Task goal. All lines in the entries below that hold "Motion" make up the answer.

Dataset extract section start

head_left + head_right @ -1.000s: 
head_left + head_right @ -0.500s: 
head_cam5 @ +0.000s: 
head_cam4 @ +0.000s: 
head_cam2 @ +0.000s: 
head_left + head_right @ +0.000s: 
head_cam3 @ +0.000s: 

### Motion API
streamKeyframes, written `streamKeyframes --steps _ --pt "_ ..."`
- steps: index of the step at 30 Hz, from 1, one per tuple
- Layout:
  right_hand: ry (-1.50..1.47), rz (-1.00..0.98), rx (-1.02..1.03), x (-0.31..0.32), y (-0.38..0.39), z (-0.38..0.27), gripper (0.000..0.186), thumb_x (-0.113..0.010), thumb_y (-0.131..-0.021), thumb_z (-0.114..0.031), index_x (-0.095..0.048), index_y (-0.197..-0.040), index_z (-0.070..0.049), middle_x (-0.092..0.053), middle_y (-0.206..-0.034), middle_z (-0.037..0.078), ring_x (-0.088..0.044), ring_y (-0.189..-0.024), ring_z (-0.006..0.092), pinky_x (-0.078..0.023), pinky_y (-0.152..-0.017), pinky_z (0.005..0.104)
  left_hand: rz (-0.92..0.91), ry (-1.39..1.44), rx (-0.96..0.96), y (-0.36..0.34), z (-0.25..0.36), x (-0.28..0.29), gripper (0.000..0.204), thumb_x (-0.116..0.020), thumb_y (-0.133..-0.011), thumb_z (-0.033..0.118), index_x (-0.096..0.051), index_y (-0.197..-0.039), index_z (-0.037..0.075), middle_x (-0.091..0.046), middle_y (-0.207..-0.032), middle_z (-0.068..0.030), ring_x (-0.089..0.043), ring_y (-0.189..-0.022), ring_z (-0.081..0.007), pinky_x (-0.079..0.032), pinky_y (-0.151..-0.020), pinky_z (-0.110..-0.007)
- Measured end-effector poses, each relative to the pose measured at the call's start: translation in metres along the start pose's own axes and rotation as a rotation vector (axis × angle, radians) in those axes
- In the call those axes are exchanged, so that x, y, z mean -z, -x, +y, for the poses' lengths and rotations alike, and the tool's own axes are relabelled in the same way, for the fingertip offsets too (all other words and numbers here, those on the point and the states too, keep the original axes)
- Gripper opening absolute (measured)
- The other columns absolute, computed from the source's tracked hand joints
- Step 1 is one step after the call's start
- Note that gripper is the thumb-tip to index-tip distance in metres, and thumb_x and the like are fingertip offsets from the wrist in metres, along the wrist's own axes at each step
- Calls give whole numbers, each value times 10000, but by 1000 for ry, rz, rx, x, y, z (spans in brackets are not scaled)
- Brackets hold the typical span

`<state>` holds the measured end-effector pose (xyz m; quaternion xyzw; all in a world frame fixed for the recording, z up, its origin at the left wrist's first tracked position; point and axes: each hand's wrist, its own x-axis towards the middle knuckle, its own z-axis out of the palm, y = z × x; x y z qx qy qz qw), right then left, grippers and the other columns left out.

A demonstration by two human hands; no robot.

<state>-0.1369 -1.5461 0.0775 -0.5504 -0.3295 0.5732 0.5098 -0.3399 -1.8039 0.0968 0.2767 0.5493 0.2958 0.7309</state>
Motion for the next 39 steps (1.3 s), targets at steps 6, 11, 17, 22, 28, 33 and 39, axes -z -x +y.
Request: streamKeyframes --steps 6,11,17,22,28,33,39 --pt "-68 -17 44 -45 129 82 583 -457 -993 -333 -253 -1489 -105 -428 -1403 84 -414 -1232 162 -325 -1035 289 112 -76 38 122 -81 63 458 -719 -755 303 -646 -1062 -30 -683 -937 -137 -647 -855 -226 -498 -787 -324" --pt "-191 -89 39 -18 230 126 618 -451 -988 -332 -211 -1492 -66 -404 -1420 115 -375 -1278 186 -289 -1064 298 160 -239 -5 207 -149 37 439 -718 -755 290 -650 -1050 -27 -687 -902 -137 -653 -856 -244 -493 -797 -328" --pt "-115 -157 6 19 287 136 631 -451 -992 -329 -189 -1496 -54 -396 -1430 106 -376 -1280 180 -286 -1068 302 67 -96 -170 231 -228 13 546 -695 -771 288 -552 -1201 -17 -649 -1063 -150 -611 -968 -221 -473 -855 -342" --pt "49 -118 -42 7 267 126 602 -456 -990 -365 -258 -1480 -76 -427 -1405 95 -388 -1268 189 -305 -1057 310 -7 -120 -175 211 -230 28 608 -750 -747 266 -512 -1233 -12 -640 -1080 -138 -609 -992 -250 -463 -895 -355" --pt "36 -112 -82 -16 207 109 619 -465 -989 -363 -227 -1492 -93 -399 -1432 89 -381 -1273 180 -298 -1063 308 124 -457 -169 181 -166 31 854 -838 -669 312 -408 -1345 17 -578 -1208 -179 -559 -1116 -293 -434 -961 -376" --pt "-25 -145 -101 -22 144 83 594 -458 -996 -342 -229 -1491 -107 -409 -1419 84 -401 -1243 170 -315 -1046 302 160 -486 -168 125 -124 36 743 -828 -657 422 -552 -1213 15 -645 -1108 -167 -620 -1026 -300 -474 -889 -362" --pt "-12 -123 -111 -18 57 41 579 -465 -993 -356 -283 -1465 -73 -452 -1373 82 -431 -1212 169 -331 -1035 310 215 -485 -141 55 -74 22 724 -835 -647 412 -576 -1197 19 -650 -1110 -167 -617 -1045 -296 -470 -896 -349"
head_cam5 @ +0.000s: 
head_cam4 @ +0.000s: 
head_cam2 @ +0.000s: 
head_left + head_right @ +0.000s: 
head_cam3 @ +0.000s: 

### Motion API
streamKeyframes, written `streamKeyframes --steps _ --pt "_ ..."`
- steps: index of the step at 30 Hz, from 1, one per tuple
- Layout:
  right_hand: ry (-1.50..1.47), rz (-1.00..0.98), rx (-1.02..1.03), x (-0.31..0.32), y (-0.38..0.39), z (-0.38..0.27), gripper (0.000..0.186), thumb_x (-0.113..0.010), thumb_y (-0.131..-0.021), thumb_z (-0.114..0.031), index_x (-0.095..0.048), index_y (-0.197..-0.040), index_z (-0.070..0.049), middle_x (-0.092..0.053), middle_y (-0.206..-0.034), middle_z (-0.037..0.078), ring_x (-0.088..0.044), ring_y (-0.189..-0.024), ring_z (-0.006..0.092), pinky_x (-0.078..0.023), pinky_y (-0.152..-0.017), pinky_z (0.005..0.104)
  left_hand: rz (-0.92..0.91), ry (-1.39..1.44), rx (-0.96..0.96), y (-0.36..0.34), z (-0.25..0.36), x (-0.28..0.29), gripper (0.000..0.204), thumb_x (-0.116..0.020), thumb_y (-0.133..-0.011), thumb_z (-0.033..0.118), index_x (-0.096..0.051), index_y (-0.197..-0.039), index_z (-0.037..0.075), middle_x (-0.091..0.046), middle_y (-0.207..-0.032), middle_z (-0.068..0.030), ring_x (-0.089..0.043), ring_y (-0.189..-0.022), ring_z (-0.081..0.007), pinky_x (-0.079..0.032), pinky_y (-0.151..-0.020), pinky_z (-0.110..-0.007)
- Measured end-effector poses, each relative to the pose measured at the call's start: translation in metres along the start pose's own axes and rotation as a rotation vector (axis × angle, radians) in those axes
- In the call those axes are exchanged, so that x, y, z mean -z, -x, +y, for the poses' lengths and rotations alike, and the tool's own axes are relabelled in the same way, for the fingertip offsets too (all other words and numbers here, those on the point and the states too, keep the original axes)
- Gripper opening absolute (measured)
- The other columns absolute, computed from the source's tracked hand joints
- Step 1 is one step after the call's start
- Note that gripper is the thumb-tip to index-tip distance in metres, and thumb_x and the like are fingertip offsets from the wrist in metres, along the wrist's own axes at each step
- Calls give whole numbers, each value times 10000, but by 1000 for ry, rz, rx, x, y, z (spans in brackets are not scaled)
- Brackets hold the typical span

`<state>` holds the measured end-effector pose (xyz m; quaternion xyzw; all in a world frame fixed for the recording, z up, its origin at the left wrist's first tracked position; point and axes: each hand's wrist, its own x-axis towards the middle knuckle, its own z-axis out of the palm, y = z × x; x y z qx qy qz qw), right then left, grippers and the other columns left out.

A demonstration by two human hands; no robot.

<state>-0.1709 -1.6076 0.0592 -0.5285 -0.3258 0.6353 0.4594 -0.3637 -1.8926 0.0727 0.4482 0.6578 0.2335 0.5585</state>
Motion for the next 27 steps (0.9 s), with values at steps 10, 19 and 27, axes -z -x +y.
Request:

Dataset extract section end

Answer below.
### Motion API
Motion for the next 39 steps (1.3 s), targets at steps 6, 11, 17, 22, 28, 33 and 39, axes -z -x +y.
### Motion API
Motion for the next 27 steps (0.9 s), with values at steps 10, 19 and 27, axes -z -x +y.

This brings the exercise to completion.